Blog
Summers of love
12 mei 2014
Toen ik een opgroeiende jongere was, van –pak m beet- zo’n 17 jaar, vond ik dat ik te laat was geboren. Het jaar voor mijn geboortejaar (1967), moest geweldig zijn geweest. The Summer of Love, de opkomst van de rock ’n roll, hippies en flower power. O, wat was ik graag jong geweest in dat tijdperk. In een tijd dat alles compleet nieuw was, jongerencultuur voor het eerst groeide en bloeide. En niet alleen dat, ook het ‘love peace and happiness’ gevoel sprak me aan. Met z’n allen op een kleedje in het park, bloemen in je haar en een beetje experimenteren met van alles en nog wat. Het moest een tijd zijn geweest van ontdekken, nieuwe muziek, vrijheid en de wereld aan je voeten. De musical Hair: prachtig! Zouden zij in die tijd dat ook beseft hebben, dat het een nieuw tijdperk was? Ik was er van overtuigd. En dat alleen al, het gevoel dat je onderdeel bent van de geschiedenis, van een beweging, dat moet toch geweldig zijn?
Nee, dan de tijd waarin ik opgroeide. De jaren tachtig: de tijd van het doemdenken, hoge werkeloosheid en ‘Stop de Neutronenbom’. Als je een beetje tegen de gevestigde orde was, zoals de hippies vroeger, dan was je punk. Die vond ik een beetje viezig, dus het werd de light variant ervan: New Wave. Met zwartgeverfde haren en een coolboze blik dansen op The Cure, Simple Minds en U2. En later ook het wat glamourachtige Duran Duran en Spandeau Ballet. En natuurlijk de nodige Nederpop. Niets leuker dan een protestliedje in je moerstaal.

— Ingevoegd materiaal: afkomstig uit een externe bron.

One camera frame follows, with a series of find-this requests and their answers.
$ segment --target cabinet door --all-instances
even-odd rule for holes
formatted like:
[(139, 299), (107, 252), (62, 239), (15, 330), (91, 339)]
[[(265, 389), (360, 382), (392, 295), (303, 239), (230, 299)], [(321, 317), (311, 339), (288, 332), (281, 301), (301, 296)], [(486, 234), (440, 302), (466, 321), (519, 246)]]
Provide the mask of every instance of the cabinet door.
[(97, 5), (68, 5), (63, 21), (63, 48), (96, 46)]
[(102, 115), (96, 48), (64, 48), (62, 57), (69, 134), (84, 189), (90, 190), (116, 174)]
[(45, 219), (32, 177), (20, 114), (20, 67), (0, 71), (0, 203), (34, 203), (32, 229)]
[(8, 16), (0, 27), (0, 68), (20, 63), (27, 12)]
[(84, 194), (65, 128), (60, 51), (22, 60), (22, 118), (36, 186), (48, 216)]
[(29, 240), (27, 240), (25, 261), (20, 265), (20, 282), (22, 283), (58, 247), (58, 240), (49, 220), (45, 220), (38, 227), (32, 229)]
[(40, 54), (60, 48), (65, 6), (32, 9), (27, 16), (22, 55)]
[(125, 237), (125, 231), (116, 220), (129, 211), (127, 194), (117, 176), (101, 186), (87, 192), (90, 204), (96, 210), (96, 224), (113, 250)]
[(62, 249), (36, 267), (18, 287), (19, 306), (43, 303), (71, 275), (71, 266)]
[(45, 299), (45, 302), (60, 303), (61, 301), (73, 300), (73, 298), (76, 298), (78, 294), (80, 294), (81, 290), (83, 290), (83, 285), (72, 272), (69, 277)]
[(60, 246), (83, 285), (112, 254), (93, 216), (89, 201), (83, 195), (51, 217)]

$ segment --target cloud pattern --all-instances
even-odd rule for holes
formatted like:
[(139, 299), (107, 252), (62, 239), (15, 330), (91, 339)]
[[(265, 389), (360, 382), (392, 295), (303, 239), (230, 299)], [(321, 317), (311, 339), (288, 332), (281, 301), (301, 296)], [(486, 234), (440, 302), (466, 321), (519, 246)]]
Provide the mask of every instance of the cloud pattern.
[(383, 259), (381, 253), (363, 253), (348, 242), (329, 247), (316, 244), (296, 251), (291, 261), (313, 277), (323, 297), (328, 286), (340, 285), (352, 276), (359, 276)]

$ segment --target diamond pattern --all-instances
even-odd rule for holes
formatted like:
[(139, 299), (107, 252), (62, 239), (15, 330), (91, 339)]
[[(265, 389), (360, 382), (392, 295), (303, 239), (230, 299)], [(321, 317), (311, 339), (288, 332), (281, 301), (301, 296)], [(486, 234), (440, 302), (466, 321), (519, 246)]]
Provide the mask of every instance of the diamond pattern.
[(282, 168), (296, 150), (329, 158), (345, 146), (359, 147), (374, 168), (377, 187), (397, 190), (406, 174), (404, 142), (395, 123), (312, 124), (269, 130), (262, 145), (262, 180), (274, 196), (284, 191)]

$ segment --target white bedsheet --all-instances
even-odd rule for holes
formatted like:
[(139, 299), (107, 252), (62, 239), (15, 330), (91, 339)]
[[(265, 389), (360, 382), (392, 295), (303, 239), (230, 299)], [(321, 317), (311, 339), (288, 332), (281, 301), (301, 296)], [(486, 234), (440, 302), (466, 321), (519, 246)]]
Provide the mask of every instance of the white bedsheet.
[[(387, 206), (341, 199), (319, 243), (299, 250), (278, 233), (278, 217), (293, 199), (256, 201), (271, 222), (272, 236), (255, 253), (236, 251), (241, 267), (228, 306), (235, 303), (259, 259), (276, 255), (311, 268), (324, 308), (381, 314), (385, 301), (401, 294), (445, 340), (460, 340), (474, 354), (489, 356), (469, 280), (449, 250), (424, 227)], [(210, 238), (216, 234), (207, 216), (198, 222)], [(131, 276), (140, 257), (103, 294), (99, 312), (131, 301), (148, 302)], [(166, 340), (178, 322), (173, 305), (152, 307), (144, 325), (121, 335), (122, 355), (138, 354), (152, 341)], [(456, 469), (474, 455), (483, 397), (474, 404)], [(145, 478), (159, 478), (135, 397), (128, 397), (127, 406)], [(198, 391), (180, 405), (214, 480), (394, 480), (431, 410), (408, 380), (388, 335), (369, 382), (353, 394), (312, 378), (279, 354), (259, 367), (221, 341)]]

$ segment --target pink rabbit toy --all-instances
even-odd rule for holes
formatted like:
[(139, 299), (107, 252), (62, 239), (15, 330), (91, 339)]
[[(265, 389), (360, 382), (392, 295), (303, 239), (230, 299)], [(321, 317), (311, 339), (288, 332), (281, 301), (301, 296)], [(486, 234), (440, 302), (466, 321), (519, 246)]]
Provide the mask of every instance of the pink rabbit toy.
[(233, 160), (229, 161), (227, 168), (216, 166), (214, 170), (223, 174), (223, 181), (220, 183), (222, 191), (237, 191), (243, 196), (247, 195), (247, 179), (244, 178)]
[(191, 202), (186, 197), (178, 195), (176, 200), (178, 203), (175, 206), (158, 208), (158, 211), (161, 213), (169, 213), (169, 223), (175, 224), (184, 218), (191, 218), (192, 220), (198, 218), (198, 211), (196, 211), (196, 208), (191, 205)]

Ik was een grote fan van bandjes kijken. Echte muziek, door echte muzikanten gemaakt.
En toen was daar ineens, eind jaren ’80, een nieuwe soort muziek. Het was elektronisch en vooral bedoeld om op te dansen. Nou, daar snapte ik he-le-maal niets van. Wat was daar leuk aan, die monotone dreun, die niet door muzikanten werd gemaakt en uit een onpersoonlijke computer kwam? Het was saai, sterker nog, het irriteerde me. Het was ook geen muziek die op de radio kon worden gedraaid, dus ik had er helemaal niets mee. Vrienden troonden me een keer mee naar de Roxy in Amsterdam. Daar ontdekte ik wel het hypnotiserende effect van de muziek tijdens het dansen, maar kon me nog steeds niet voorstellen dat deze hype (want dat was het vast) lang zou duren. Trouwens, dit moest dan de opvolger zijn van de disco, en disco, daar had ik al helemáál niks mee. Tja……..

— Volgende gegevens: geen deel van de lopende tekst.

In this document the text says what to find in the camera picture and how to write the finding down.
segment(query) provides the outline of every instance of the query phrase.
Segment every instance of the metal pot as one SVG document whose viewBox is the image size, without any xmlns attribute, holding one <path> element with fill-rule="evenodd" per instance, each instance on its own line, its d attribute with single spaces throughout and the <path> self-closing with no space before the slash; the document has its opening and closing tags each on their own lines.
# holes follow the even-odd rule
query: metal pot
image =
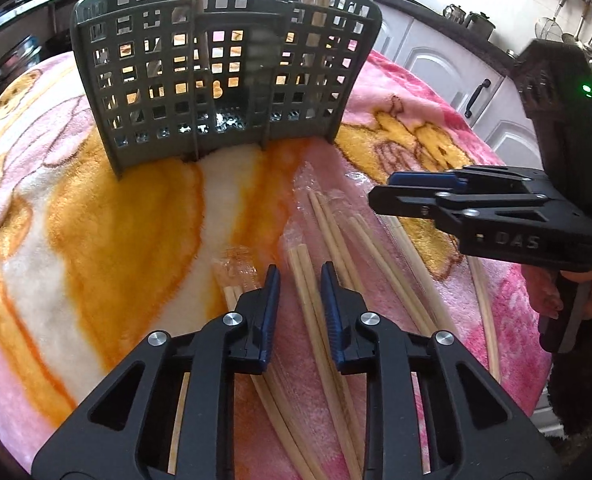
<svg viewBox="0 0 592 480">
<path fill-rule="evenodd" d="M 492 32 L 496 28 L 496 26 L 489 21 L 489 16 L 487 16 L 484 12 L 477 14 L 476 12 L 470 12 L 467 16 L 467 19 L 464 23 L 465 27 L 467 27 L 471 32 L 477 34 L 481 38 L 486 40 L 492 35 Z"/>
<path fill-rule="evenodd" d="M 467 13 L 462 10 L 460 6 L 451 4 L 442 9 L 442 15 L 451 22 L 456 22 L 458 25 L 462 25 Z"/>
</svg>

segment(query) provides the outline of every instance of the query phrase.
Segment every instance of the metal screw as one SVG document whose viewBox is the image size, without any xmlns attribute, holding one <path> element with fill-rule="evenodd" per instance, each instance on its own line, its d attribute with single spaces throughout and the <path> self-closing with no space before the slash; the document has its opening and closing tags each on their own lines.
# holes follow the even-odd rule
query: metal screw
<svg viewBox="0 0 592 480">
<path fill-rule="evenodd" d="M 146 341 L 151 346 L 164 345 L 167 342 L 167 334 L 165 332 L 152 332 L 149 334 L 149 337 L 146 338 Z"/>
<path fill-rule="evenodd" d="M 449 346 L 454 343 L 454 334 L 446 330 L 441 330 L 436 333 L 436 342 L 439 345 Z"/>
<path fill-rule="evenodd" d="M 375 312 L 365 312 L 361 316 L 361 321 L 365 325 L 377 325 L 378 323 L 380 323 L 380 316 Z"/>
<path fill-rule="evenodd" d="M 243 322 L 243 317 L 237 312 L 230 312 L 223 316 L 222 322 L 227 326 L 236 326 Z"/>
</svg>

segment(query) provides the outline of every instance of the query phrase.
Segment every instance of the kitchen cabinet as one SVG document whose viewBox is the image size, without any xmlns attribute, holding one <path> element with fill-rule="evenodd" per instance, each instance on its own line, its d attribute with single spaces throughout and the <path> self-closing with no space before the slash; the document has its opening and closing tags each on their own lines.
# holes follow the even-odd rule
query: kitchen cabinet
<svg viewBox="0 0 592 480">
<path fill-rule="evenodd" d="M 511 79 L 505 78 L 472 130 L 508 166 L 542 169 L 534 125 Z"/>
<path fill-rule="evenodd" d="M 373 49 L 387 59 L 393 60 L 400 45 L 405 41 L 413 18 L 400 10 L 387 6 L 380 6 L 380 12 L 382 13 L 382 25 Z"/>
<path fill-rule="evenodd" d="M 394 62 L 425 81 L 461 114 L 479 85 L 480 95 L 471 107 L 474 124 L 498 90 L 502 76 L 466 48 L 418 20 L 413 21 Z"/>
</svg>

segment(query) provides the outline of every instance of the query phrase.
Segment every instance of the plastic container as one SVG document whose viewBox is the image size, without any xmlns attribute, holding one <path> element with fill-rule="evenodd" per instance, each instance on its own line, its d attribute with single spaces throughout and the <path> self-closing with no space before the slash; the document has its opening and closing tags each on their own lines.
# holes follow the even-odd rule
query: plastic container
<svg viewBox="0 0 592 480">
<path fill-rule="evenodd" d="M 330 5 L 204 0 L 199 13 L 189 0 L 80 0 L 72 44 L 114 172 L 236 144 L 333 140 L 381 14 L 370 0 Z M 186 17 L 174 23 L 177 7 Z"/>
</svg>

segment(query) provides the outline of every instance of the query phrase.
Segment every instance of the plush blanket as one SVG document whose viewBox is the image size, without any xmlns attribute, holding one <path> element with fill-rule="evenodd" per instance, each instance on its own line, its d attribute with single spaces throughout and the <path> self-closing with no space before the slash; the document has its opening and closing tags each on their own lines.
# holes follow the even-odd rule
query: plush blanket
<svg viewBox="0 0 592 480">
<path fill-rule="evenodd" d="M 330 479 L 348 478 L 311 355 L 281 235 L 297 212 L 305 164 L 325 191 L 342 190 L 404 265 L 369 211 L 364 183 L 396 170 L 500 164 L 426 84 L 371 54 L 349 98 L 335 145 L 292 139 L 236 146 L 197 163 L 169 159 L 109 167 L 72 54 L 49 59 L 0 98 L 0 439 L 32 459 L 67 415 L 149 331 L 198 330 L 226 310 L 214 258 L 246 246 L 261 274 L 283 274 L 275 355 L 287 393 Z M 402 220 L 467 348 L 487 364 L 478 302 L 453 239 L 428 221 Z M 328 256 L 313 252 L 317 269 Z M 415 327 L 386 280 L 357 259 L 372 309 Z M 550 360 L 519 266 L 484 261 L 498 332 L 502 385 L 531 413 Z M 351 381 L 364 416 L 364 383 Z M 236 384 L 239 480 L 298 477 L 249 378 Z"/>
</svg>

Het is 2014. Ik lees ik ‘Mary Go Wild’, een dik naslagwerk over 25 jaar dance in Nederland. Ik lees over hoe nieuw het was en underground. Hoe het langzaam de wereld veroverde, om niet meer weg te gaan. Ik lees over een nieuwe cultuur, die gaat over ‘uit je dak gaan’, maar vooral ook over een nieuw soort optimisme en saamhorigheidsgevoel. Over jongerenculturen die samensmelten. Ik lees hoe de pioniers zich voelden in die tijd. En over de ‘Summer of Love’ in 1988, toe het allemaal begon in Amsterdam. Ik lees dat allemaal, terwijl mijn kids aan dezelfde tafel hun huiswerk maken. “Wat lees je mama?”, vragen ze. Dus ik vertel dat allemaal. Plus dat we nu wereldberoemde dj’s hebben als Armin van Buuren en Afrojack en hoe dat allemaal is begonnen. Dat deze muziek er nog niet was 25 jaar geleden en nu wel. En dat het allemaal zo spannend en nieuw was in de begintijd. “O”, zeggen ze, “dus eigenlijk net zoals toen de rock ’n roll net begon, in de jaren ’60 mam?”

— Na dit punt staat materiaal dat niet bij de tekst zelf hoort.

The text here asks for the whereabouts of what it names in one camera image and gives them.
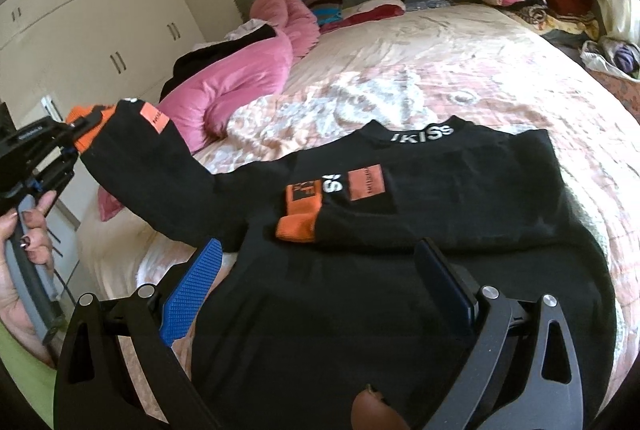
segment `textured blue pad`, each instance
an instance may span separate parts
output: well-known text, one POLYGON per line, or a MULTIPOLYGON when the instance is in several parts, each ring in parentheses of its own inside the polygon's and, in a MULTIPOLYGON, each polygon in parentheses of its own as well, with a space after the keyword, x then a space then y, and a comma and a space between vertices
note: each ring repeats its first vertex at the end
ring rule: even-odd
POLYGON ((222 267, 222 245, 212 239, 196 257, 162 307, 160 337, 168 347, 187 336, 209 288, 222 267))

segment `silver screw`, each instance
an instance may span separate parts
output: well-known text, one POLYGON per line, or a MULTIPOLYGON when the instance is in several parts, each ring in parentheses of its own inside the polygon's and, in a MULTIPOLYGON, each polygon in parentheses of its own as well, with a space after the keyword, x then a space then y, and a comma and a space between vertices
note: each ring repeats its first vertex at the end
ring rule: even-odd
POLYGON ((82 295, 78 300, 78 303, 83 307, 87 307, 93 301, 94 301, 94 296, 91 293, 84 293, 84 295, 82 295))
POLYGON ((152 284, 145 284, 140 289, 138 289, 138 296, 140 298, 149 298, 155 292, 156 292, 155 286, 153 286, 152 284))
POLYGON ((486 285, 482 288, 482 295, 490 298, 491 300, 495 300, 496 298, 498 298, 500 293, 498 293, 498 290, 494 286, 486 285))
POLYGON ((542 301, 547 304, 549 307, 556 307, 558 305, 558 300, 553 295, 545 295, 542 297, 542 301))

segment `striped pillow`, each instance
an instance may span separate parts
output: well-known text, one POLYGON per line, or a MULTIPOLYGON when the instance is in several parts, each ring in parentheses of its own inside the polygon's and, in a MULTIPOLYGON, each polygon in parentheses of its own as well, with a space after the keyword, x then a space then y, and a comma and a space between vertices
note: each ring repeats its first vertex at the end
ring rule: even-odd
POLYGON ((302 0, 318 18, 318 25, 342 20, 342 0, 302 0))

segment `mattress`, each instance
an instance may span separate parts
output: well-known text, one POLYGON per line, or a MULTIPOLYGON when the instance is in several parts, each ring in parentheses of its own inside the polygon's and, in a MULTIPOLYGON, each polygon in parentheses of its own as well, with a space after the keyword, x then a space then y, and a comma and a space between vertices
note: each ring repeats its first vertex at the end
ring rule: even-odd
MULTIPOLYGON (((640 323, 640 125, 588 73, 504 14, 481 5, 410 12, 322 36, 280 96, 231 117, 228 137, 196 155, 232 171, 316 147, 378 120, 420 129, 457 115, 511 133, 548 129, 581 222, 602 247, 618 328, 606 400, 638 355, 640 323)), ((108 298, 157 283, 193 248, 168 240, 124 210, 106 223, 97 205, 78 231, 80 258, 108 298)), ((220 283, 235 261, 225 255, 220 283)), ((174 351, 190 373, 190 334, 174 351)), ((162 417, 130 342, 127 364, 145 409, 162 417)))

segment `green sleeve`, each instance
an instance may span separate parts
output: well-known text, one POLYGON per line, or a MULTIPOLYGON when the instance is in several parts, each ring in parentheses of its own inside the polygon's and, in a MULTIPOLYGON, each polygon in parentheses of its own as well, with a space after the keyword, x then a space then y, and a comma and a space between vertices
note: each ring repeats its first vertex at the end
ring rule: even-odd
POLYGON ((40 418, 53 428, 53 391, 56 372, 34 358, 0 322, 0 358, 22 395, 40 418))

p.s.: ‘Mary go Wild’ is echt een fantastisch boek, dat je meeneemt in de beleving van zij die het wél hebben meegemaakt. Het is goed geschreven, leest als een spannend feuilleton en is zeer rijk geïllustreerd met tal van foto’s, flyers en posters uit die tijd. Met recht een document dat in je boekenkast niet mag ontbreken.